Here's an easy way to organize your digital information.
man working with a laptop and writing down notes on paper
Credit: Gyorgy Barna / Shutterstock.com

You need all of your digital information well-organized on your devices, but that's easier said than done. Productivity guru Tiago Forte recognized that and came up with the PARA system, a simple technique to keep everything related to your work and interests in order digitally.

What is PARA?

PARA is an acronym that stands for Project, Area, Resource, and Archive. The goal of using it to categorize your digital information is similar to using the Organizational Triangle to organize your physical stuff: You need to know where every document, file, presentation, note, picture, and outline is when you need it, so you can more easily find it.

Projects refer to anything short-term you're working on at the moment (like finishing a report or buying a new couch), while Areas are more broad, long-term pursuits you need to work on over time (like your overall health or your career progress). Resources are any pieces of information that might be useful in the future, and the Archive is for inactive files from the other three categories.

How to use PARA

You can implement this system in your computer's files or a cloud-based service like Google Docs or Dropbox. Each of the four categories should be a top-level folder. Anything related to a current project goes in projects, anything related to your broader responsibilities is in areas, anything that might be useful to one of those in the future goes in resources, and anything you've completed or stopped working on gets moved into archives.
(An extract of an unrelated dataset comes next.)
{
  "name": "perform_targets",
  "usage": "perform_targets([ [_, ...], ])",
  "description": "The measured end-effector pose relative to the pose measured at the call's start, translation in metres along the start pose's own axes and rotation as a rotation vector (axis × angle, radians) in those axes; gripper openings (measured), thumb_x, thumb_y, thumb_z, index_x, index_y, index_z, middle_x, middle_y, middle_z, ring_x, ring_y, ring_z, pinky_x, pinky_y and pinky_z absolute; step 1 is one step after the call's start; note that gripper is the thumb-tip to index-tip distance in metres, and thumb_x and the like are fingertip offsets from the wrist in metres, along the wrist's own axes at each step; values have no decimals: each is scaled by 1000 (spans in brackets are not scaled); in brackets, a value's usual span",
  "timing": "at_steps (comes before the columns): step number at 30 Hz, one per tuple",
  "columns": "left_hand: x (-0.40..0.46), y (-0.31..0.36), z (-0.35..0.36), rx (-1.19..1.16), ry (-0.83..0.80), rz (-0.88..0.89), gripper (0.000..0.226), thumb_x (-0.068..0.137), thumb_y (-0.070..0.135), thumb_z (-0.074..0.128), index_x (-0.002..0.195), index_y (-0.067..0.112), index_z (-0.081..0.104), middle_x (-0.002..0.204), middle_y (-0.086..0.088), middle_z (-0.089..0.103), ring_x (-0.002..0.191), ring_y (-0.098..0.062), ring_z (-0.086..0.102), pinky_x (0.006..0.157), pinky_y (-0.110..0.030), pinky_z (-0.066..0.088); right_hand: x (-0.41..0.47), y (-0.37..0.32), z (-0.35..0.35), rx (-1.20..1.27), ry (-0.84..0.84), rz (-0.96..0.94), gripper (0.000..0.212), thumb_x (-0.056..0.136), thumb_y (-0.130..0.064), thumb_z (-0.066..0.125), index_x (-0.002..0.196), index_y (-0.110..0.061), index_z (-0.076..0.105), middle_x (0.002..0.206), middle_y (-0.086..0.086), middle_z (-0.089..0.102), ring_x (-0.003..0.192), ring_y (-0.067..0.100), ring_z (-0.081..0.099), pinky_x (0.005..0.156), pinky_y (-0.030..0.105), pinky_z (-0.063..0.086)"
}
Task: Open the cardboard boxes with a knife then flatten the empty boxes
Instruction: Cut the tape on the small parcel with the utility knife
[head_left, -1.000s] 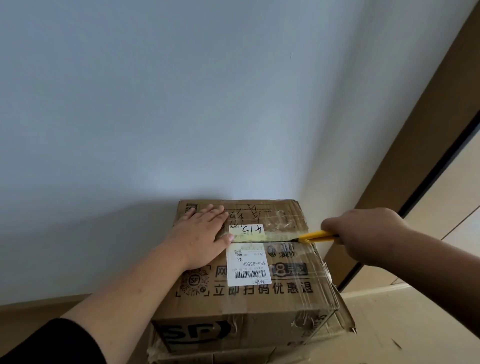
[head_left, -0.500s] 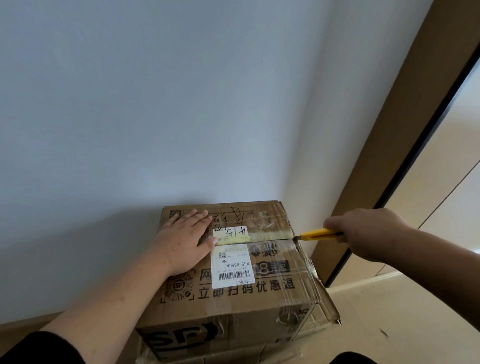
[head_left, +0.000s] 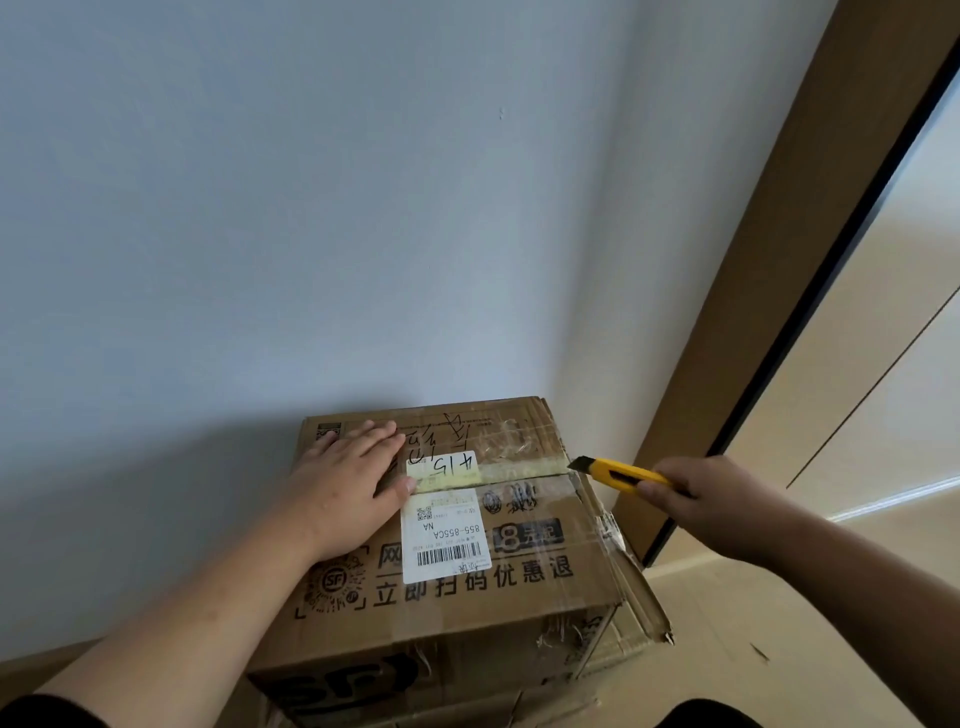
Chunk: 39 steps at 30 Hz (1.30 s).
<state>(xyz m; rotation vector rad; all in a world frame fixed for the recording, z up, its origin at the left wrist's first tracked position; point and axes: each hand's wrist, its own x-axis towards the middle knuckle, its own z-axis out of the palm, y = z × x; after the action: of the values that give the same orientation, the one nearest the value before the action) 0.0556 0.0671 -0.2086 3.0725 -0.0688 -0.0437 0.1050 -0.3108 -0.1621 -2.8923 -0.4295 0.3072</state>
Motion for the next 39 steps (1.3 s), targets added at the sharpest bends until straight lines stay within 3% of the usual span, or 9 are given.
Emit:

From there, make sub-folders within the original four. Under projects, for instance, you might have a folder for the report you're working on, but also your quest to learn some French before your trip to Paris, your current home renovation project, or the deal you're finalizing at your job. Areas can be your general job functions, your health, or your finances—those things you're always toiling away on and adding to. Under resources, you can save anything that might be useful to those projects or even just related to your interests, like productivity guides or templates or information on a hobby that sounds interesting but you don't have time for right now.

Using four distinct categories prevents you from making up too many—when that happens, any one file could also easily be stored in a variety of folders, making it harder to find something specific.

Set a reminder in your phone or calendar to go through your folders on the first day of each month, moving finished projects over to the archive or pulling resources out to match up with any current pursuits they're finally applicable to.